Tegenover deze bevindingen staat dat het Rijk in deze kabinetsperiode in de MobiliteitsAanpak extra middelen uittrekt voor mobiliteitsprojecten. De MobiliteitsAanpak geeft invulling aan een investeringspakket van ruim € 7 miljard, waarvan circa € 4 miljard aanvullend op de NoMo. Hierbij gaat het om maatregelen gericht op wegen (€ 1,6 miljard) en openbaar vervoer (€ 5,3 miljard) en om generieke maatregelen op het gebied van fiets, mobiliteitsmanagement en reisinformatie (€ 200 miljoen). Deze maatregelen komen deels ten gunste aan de regio’s (soms in cofinanciering). De investeringen zijn aanvullend op de € 1,8 miljard uit het coalitieakkoord voor mobiliteitsprojecten (Quick Wins wegen, aanpak van knooppunten en ZZL-gelden).

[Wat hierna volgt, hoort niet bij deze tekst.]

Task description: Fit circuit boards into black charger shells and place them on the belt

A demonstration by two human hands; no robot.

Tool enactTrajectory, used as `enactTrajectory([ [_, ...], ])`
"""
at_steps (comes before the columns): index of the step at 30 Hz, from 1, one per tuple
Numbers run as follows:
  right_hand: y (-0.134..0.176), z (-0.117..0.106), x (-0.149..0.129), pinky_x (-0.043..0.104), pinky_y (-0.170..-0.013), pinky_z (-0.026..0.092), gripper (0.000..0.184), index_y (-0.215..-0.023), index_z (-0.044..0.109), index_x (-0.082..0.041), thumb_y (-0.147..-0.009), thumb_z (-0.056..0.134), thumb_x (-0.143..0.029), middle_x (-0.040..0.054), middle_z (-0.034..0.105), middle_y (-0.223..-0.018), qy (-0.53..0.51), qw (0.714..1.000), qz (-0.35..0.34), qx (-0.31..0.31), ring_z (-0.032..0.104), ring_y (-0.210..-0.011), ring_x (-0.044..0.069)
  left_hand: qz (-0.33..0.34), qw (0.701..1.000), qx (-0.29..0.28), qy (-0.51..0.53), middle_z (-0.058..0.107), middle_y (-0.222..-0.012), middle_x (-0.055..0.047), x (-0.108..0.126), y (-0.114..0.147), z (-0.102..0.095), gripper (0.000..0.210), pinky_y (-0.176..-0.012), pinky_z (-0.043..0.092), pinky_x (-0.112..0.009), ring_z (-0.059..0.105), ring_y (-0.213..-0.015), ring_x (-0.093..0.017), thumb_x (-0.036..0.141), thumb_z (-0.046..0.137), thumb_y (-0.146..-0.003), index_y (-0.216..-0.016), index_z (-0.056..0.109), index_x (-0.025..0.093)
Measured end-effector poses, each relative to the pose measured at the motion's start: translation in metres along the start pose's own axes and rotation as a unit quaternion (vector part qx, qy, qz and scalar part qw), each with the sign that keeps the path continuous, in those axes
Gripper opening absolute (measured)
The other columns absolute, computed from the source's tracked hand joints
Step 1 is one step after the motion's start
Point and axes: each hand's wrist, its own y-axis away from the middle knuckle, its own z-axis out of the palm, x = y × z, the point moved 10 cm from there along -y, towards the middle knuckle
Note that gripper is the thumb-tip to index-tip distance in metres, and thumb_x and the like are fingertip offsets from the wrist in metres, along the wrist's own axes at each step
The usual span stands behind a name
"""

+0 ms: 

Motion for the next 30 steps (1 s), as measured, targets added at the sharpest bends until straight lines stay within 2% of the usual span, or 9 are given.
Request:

Rijk en decentrale overheden zullen in 2009 in MIRT- en andere bestuurlijke overleggen afspraken maken over de inzet van de extra middelen. Dat gebeurt gebiedsgericht waarbij ruimte is voor maatwerk en steeds zal worden gekeken welke maatregelen en investeringen het beste bijdragen aan de realisatie van de NoMo-doelstellingen.

Het NMB concludeert dat de uitkomsten van het onderzoek voor de korte termijn geen reden zijn om de ambities en doelstellingen naar beneden bij te stellen. Wel zullen de betrokken overheden explicietere keuzes en scherpere afwegingen moeten maken.

Voor na deze kabinetsperiode is in het NMB van 6 november 2008 afgesproken dat Rijk en decentrale overheden in overleg zullen bezien hoe de spanning tussen strategische ambities en beschikbare middelen het beste kan worden beheerst of verminderd. Het NMB onderkent dat dit in samenhang met een aantal andere ontwikkelingen moet gebeuren. Daarbij gaat het om bredere discussies over de relatie tussen Rijk en regio’s en de relatie tussen regio’s onderling (evaluatie WGR+ regeling, evaluatie Wet BDU, advies commissie Lodders) en over andere opgaven in het fysieke domein (denk aan de verstedelijkingsopgaven) die om een gemeenschappelijke inzet vragen. Er is ook een relatie met gesprekken die in een ander verband worden gevoerd over de bij de decentrale overheden voor hun beleid beschikbare budgetten.

Rijk, IPO, SKVV, VNG en UVW hebben afgesproken om in het NMB van maart 2009 een plan van aanpak vast te stellen met de stappen die zullen worden gezet om tot besluitvorming te komen door een volgend kabinet. Dit plan van aanpak zal gedurende het proces steeds in samenhang worden bezien met de zojuist genoemde ontwikkelingen.

Om een balans te vinden tussen de strategische ambities en beschikbare middelen op het terrein van verkeer en vervoer slaan Rijk en decentrale overheden de handen ineen. De inzet is daarbij onverminderd gericht op de realisatie van de NoMo doelstellingen. Het NMB heeft er vertrouwen in dat dit mogelijk is door in een gebiedsgerichte aanpak nog scherpere keuzes te maken bij de inzet van maatregelen en middelen en tegelijkertijd aanvullend te investeren in mobiliteitsprojecten (MobiliteitsAanpak).

De staatssecretaris van Verkeer en Waterstaat,

J. C. Huizinga-Heringa


XNoot
1

Ter inzage gelegd bij het Centraal Informatiepunt Tweede Kamer.